Validate.above_threshold

Validate.above_threshold(level='warning', i=None)

Check if any validation steps exceed a specified threshold level.

The above_threshold() method checks whether validation steps exceed a given threshold level. This provides a non-exception-based alternative to assert_below_threshold() for conditional workflow control based on validation results.

This method is useful in scenarios where you want to check if any validation steps failed beyond a certain threshold without raising an exception, allowing for more flexible programmatic responses to validation issues.

Parameters

level : str = 'warning'

The threshold level to check against.
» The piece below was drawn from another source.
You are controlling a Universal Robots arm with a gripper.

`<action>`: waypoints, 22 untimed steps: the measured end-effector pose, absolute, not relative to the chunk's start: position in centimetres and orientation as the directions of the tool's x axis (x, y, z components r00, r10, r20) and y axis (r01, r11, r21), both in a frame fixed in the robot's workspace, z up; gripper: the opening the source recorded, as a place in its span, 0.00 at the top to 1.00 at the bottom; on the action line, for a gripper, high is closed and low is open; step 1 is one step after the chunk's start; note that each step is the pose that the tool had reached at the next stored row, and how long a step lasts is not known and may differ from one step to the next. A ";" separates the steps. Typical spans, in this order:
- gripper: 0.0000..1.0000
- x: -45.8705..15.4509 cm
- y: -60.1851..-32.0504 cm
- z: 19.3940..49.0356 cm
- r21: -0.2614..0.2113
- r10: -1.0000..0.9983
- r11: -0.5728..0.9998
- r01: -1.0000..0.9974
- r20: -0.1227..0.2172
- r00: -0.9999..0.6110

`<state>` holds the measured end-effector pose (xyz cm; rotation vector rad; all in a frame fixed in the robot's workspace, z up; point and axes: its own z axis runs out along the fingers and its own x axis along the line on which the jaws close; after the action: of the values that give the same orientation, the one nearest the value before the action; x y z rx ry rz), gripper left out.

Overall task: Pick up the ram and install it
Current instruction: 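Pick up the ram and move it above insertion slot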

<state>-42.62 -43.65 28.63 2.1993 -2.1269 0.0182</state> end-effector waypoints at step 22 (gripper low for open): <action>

Valid options are: "warning" (the least severe threshold level), "error" (the middle severity threshold level), and "critical" (the most severe threshold level). The default is "warning".

i : int | None = None

Specific validation step number(s) to check. If a single integer, checks only that step. If a list of integers, checks all specified steps. If None (the default), checks all validation steps. Step numbers are 1-based (first step is 1, not 0).

Returns

: bool

True if any of the specified validation steps exceed the given threshold level, False otherwise.

Raises

: ValueError

If an invalid threshold level is provided.

Examples

Below are some examples of how to use the above_threshold() method. First, we’ll create a simple Polars DataFrame with a single column (values).

import polars as pl

tbl = pl.DataFrame({
    "values": [1, 2, 3, 4, 5, 0, -1]
})

Then a validation plan will be created with thresholds (warning=0.1, error=0.2, critical=0.3). After interrogating, we display the validation report table:

import pointblank as pb

validation = (
    pb.Validate(data=tbl, thresholds=(0.1, 0.2, 0.3))
    .col_vals_gt(columns="values", value=0)
    .col_vals_lt(columns="values", value=10)
    .col_vals_between(columns="values", left=0, right=5)
    .interrogate()
)

validation
STEP COLUMNS VALUES TBL EVAL UNITS PASS FAIL W E C EXT
#EBBC14 1
col_vals_gt
col_vals_gt()
values 0 7 5
0.71
2
0.29
#4CA64C 2
col_vals_lt
col_vals_lt()
values 10 7 7
1.00
0
0.00
#AAAAAA 3
col_vals_between
col_vals_between()
values [0, 5] 7 6
0.86
1
0.14

Let’s check if any steps exceed the ‘warning’ threshold with the above_threshold() method. A message will be printed if that’s the case:

if validation.above_threshold(level="warning"):
    print("Some steps have exceeded the warning threshold")
Some steps have exceeded the warning threshold

Check if only steps 2 and 3 exceed the ‘error’ threshold through use of the i= argument:

if validation.above_threshold(level="error", i=[2, 3]):
    print("Steps 2 and/or 3 have exceeded the error threshold")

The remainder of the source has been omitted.